CVE-2026-25738 is a server-side request forgery (SSRF) vulnerability in Indico, an event management system that uses Flask-Multipass for authentication. Versions of Indico prior to 3.3.10 allow users to make outgoing requests to URLs they provide, which is part of the system's intended functionality. However, the vulnerability arises because users can access "special" internal targets such as localhost or cloud metadata endpoints, which should not be accessible. This can potentially expose sensitive data.
Only event organizers can access the endpoints where SSRF could be exploited to see the data returned by such requests. The risk is limited for those who trust their event organizers or do not host Indico on environments like AWS where sensitive data might be exposed without authentication.
Upgrading to Indico version 3.3.10 patches this vulnerability. Additional security can be implemented by configuring proxy-related environment variables to restrict outgoing requests.
How can this vulnerability impact me? :
This vulnerability can allow event organizers to perform server-side request forgery attacks, potentially accessing sensitive internal resources such as localhost services or cloud metadata endpoints that are not intended to be accessible.
If your Indico instance is hosted in an environment where sensitive data is exposed without authentication (for example, on AWS), this could lead to unauthorized access to that data.
For users who do not host Indico in such environments or who trust their event organizers, the impact is limited.
How does this vulnerability affect compliance with common standards and regulations (like GDPR, HIPAA)?:
I don't know
How can this vulnerability be detected on my network or system? Can you suggest some commands?
I don't know
What immediate steps should I take to mitigate this vulnerability?

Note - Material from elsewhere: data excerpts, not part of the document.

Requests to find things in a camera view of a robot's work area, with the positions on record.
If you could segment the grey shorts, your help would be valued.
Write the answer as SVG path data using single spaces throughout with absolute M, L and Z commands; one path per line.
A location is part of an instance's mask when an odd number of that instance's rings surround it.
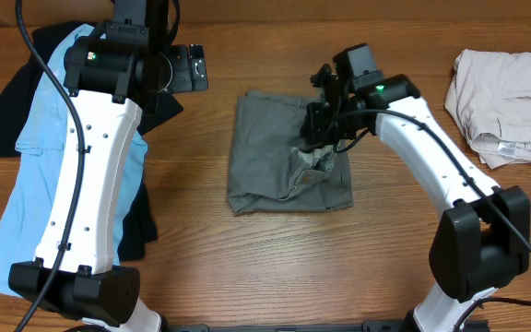
M 237 99 L 227 187 L 234 214 L 353 206 L 348 155 L 331 146 L 301 151 L 307 105 L 319 100 L 258 90 Z

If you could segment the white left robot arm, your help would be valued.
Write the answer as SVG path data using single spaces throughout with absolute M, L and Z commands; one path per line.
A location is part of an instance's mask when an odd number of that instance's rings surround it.
M 54 87 L 67 107 L 53 208 L 34 256 L 14 264 L 12 291 L 77 322 L 80 331 L 165 331 L 140 299 L 140 274 L 115 264 L 114 216 L 132 138 L 144 113 L 208 87 L 204 50 L 178 45 L 180 4 L 118 1 L 112 18 L 78 38 Z

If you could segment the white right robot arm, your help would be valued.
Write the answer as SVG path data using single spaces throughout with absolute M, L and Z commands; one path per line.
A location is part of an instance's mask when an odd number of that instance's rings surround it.
M 433 118 L 419 89 L 386 77 L 368 44 L 338 53 L 312 75 L 322 98 L 307 107 L 301 137 L 313 150 L 341 148 L 371 133 L 408 166 L 435 206 L 439 224 L 429 262 L 435 279 L 425 300 L 398 320 L 368 321 L 365 331 L 486 331 L 472 310 L 525 273 L 530 202 L 474 167 Z

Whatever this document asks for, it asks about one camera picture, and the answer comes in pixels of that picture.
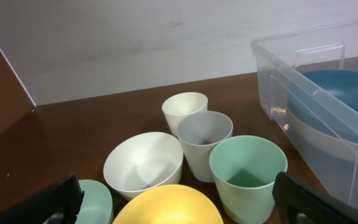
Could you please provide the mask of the mint green small bowl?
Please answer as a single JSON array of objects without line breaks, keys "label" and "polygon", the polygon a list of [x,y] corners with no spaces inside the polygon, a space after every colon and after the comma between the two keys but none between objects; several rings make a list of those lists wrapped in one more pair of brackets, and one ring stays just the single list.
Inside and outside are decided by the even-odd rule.
[{"label": "mint green small bowl", "polygon": [[75,224],[111,224],[114,220],[109,189],[96,180],[79,180],[85,193]]}]

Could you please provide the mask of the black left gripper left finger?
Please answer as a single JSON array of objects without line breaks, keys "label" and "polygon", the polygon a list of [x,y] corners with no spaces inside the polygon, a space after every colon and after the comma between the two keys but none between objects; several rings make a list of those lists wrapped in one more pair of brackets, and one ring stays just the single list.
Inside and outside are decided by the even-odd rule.
[{"label": "black left gripper left finger", "polygon": [[72,174],[0,212],[0,224],[75,223],[84,196]]}]

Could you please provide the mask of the cream shallow bowl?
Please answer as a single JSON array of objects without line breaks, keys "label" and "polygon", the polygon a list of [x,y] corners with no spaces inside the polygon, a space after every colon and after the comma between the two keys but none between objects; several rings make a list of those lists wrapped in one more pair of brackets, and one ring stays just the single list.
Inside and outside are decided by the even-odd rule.
[{"label": "cream shallow bowl", "polygon": [[303,147],[321,159],[312,159],[311,168],[324,188],[343,202],[358,201],[358,144],[317,131],[290,111],[287,115]]}]

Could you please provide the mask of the yellow small bowl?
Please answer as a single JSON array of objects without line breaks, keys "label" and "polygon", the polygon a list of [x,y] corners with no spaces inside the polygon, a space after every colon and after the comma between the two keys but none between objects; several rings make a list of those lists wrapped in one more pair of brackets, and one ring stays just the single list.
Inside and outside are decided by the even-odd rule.
[{"label": "yellow small bowl", "polygon": [[133,198],[114,224],[223,224],[220,212],[205,194],[185,185],[162,185]]}]

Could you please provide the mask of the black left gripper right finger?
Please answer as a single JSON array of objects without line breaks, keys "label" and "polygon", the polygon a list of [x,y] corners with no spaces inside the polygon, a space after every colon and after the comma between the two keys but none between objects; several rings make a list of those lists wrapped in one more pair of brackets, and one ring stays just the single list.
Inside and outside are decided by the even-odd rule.
[{"label": "black left gripper right finger", "polygon": [[272,190],[282,223],[358,224],[358,210],[340,200],[279,172]]}]

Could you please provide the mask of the dark blue bowl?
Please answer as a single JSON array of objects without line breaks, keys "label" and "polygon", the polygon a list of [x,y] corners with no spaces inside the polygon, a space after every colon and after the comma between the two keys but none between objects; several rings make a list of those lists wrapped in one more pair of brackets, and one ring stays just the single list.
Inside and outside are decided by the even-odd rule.
[{"label": "dark blue bowl", "polygon": [[[358,71],[352,70],[315,70],[305,72],[306,78],[326,90],[358,112]],[[358,143],[358,134],[338,120],[329,111],[315,102],[295,84],[289,87],[289,110],[309,127],[332,137],[340,135],[343,139]]]}]

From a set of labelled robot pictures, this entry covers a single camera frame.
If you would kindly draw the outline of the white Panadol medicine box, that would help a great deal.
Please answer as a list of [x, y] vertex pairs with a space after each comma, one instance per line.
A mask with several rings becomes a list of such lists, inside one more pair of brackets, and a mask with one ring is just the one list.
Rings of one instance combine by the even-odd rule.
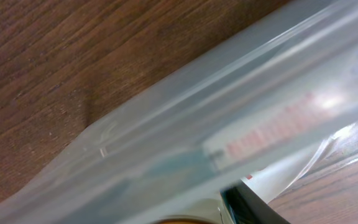
[[309, 91], [288, 100], [233, 101], [219, 112], [225, 125], [203, 141], [202, 152], [222, 171], [309, 131], [337, 115], [350, 99], [341, 91]]

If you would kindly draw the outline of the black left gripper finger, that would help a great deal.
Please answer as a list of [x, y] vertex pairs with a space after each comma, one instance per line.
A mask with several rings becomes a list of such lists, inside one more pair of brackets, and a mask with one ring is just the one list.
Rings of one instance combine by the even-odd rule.
[[290, 224], [243, 182], [221, 191], [221, 196], [234, 224]]

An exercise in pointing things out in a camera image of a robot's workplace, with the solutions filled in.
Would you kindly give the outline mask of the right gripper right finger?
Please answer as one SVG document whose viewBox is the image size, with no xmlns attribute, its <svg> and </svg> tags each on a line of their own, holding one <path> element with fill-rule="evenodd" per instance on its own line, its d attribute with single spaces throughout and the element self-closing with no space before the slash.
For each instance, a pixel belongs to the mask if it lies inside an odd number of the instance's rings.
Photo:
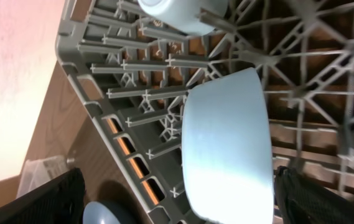
<svg viewBox="0 0 354 224">
<path fill-rule="evenodd" d="M 354 224 L 354 204 L 313 183 L 295 169 L 279 166 L 274 179 L 284 223 Z"/>
</svg>

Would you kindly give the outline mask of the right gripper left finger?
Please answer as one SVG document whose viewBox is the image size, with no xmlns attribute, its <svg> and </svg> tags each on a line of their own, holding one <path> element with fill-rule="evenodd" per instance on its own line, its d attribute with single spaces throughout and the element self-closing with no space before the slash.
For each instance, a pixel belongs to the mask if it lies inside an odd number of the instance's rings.
<svg viewBox="0 0 354 224">
<path fill-rule="evenodd" d="M 0 208 L 0 224 L 80 223 L 85 181 L 73 168 Z"/>
</svg>

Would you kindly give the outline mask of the light blue bowl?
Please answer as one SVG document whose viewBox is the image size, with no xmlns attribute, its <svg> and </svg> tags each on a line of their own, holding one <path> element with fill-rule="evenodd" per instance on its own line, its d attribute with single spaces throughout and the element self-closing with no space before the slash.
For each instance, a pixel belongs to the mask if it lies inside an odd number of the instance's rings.
<svg viewBox="0 0 354 224">
<path fill-rule="evenodd" d="M 271 223 L 272 146 L 259 76 L 247 68 L 190 90 L 182 168 L 193 212 L 214 223 Z"/>
</svg>

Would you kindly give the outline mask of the light blue cup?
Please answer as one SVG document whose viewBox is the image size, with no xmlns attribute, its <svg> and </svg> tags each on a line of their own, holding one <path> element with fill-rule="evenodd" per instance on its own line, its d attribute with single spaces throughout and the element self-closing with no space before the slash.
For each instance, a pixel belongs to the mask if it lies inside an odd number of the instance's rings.
<svg viewBox="0 0 354 224">
<path fill-rule="evenodd" d="M 201 10 L 224 16 L 228 0 L 138 0 L 142 10 L 188 35 L 207 35 L 215 28 L 200 22 Z"/>
</svg>

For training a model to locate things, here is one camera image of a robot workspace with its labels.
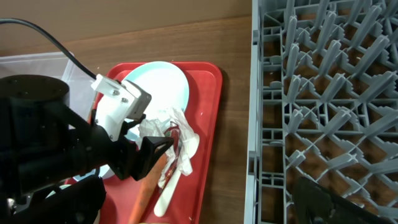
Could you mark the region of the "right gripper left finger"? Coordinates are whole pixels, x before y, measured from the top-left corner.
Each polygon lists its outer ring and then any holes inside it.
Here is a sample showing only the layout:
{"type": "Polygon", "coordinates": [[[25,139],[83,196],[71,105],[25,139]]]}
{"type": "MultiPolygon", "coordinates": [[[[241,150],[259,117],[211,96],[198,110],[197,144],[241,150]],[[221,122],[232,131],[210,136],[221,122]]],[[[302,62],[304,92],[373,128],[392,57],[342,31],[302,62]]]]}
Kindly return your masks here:
{"type": "Polygon", "coordinates": [[[94,223],[106,198],[103,180],[91,175],[1,223],[94,223]]]}

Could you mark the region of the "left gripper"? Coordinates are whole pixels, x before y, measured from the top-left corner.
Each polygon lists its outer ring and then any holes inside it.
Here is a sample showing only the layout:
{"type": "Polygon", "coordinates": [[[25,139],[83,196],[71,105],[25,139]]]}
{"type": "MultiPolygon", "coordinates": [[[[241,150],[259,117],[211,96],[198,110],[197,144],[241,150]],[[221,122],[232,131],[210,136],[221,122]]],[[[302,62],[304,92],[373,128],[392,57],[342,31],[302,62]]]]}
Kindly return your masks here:
{"type": "Polygon", "coordinates": [[[68,148],[69,176],[85,175],[93,169],[108,165],[121,180],[132,177],[138,181],[145,178],[160,157],[174,144],[170,137],[146,136],[141,148],[125,137],[126,131],[137,121],[122,122],[121,132],[109,136],[104,127],[85,120],[70,125],[70,147],[68,148]]]}

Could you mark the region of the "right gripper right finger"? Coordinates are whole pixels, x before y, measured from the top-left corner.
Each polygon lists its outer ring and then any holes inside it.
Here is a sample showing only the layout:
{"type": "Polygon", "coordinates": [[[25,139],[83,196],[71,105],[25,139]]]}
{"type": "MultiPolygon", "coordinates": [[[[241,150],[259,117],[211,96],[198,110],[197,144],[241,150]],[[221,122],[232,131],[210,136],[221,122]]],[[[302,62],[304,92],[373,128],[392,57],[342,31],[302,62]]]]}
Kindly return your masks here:
{"type": "Polygon", "coordinates": [[[306,177],[301,177],[296,181],[293,201],[300,224],[389,223],[306,177]]]}

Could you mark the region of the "red snack wrapper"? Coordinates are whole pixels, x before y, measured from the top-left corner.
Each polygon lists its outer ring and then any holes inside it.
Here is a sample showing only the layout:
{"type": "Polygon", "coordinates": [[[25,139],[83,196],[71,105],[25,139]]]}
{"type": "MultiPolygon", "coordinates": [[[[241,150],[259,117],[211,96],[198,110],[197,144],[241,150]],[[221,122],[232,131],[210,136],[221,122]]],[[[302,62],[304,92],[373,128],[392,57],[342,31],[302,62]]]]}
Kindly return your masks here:
{"type": "Polygon", "coordinates": [[[174,140],[173,145],[165,152],[167,162],[162,170],[162,174],[158,181],[160,189],[164,189],[171,176],[177,168],[178,157],[182,148],[182,141],[180,140],[181,130],[177,123],[171,122],[169,127],[164,131],[165,137],[172,138],[174,140]]]}

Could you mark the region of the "white napkin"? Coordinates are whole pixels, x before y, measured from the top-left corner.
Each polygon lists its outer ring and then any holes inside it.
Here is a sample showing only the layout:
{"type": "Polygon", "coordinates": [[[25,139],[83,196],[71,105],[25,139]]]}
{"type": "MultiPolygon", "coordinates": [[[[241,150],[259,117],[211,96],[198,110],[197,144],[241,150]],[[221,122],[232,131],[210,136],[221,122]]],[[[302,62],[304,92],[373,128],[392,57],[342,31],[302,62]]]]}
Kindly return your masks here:
{"type": "Polygon", "coordinates": [[[161,178],[170,177],[176,170],[183,175],[193,172],[188,148],[198,147],[199,135],[189,125],[184,112],[177,108],[150,111],[147,118],[138,125],[136,143],[141,145],[146,136],[168,137],[174,144],[165,152],[166,163],[161,170],[161,178]]]}

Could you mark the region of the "orange carrot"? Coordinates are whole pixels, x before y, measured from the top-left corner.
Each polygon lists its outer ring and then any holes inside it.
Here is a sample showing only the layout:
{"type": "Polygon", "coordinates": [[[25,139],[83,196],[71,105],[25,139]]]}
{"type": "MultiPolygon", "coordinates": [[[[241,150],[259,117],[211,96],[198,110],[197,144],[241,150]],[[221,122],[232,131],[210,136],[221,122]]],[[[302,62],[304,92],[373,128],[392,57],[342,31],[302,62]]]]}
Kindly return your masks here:
{"type": "Polygon", "coordinates": [[[166,163],[167,156],[163,154],[147,176],[141,180],[141,186],[132,208],[128,224],[136,224],[141,220],[166,163]]]}

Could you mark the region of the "light blue rice bowl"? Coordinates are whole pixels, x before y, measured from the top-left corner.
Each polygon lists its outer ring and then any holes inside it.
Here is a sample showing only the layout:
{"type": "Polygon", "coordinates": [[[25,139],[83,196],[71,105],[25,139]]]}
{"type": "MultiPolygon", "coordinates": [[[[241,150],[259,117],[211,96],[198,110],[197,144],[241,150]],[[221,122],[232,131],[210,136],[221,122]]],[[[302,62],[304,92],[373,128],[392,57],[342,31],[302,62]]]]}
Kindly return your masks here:
{"type": "Polygon", "coordinates": [[[114,175],[114,172],[111,170],[109,165],[103,165],[103,166],[101,166],[99,168],[95,168],[85,174],[76,175],[73,177],[73,179],[78,182],[82,179],[87,178],[88,176],[91,176],[91,175],[101,177],[102,179],[108,179],[114,175]]]}

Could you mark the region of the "mint green bowl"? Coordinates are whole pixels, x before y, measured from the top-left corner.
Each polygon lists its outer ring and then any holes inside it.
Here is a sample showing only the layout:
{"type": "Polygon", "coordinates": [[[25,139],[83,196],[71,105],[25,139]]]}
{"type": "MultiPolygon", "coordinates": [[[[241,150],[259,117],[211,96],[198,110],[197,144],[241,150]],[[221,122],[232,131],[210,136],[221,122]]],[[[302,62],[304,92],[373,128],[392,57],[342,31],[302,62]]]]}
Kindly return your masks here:
{"type": "Polygon", "coordinates": [[[60,191],[68,188],[69,186],[70,186],[70,184],[50,186],[47,188],[47,190],[50,190],[50,192],[45,198],[49,198],[49,197],[59,193],[60,191]]]}

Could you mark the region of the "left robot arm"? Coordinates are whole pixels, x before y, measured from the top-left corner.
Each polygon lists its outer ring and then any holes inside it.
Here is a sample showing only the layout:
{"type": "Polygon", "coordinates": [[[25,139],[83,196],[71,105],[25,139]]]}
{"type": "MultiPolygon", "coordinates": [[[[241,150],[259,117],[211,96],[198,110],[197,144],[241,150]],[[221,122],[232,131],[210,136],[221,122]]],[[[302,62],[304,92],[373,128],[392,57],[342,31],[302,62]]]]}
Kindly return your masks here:
{"type": "Polygon", "coordinates": [[[18,198],[109,165],[123,180],[141,180],[173,145],[146,136],[138,147],[122,134],[111,139],[69,107],[70,88],[42,75],[1,79],[1,193],[18,198]]]}

To mitigate this vulnerability, you should upgrade Indico to version 3.3.10 or later, which contains the patch for the server-side request forgery issue.
If upgrading immediately is not possible, you can use proxy-related environment variables such as http_proxy and https_proxy to force outgoing requests through a proxy that restricts or limits requests as needed.
These environment variables must be set on both the indico-uwsgi and indico-celery services to be effective.
Additionally, note that only event organizers can access endpoints where SSRF could expose data, and if your deployment does not expose sensitive data without authentication (e.g., not hosted on AWS), the risk is limited.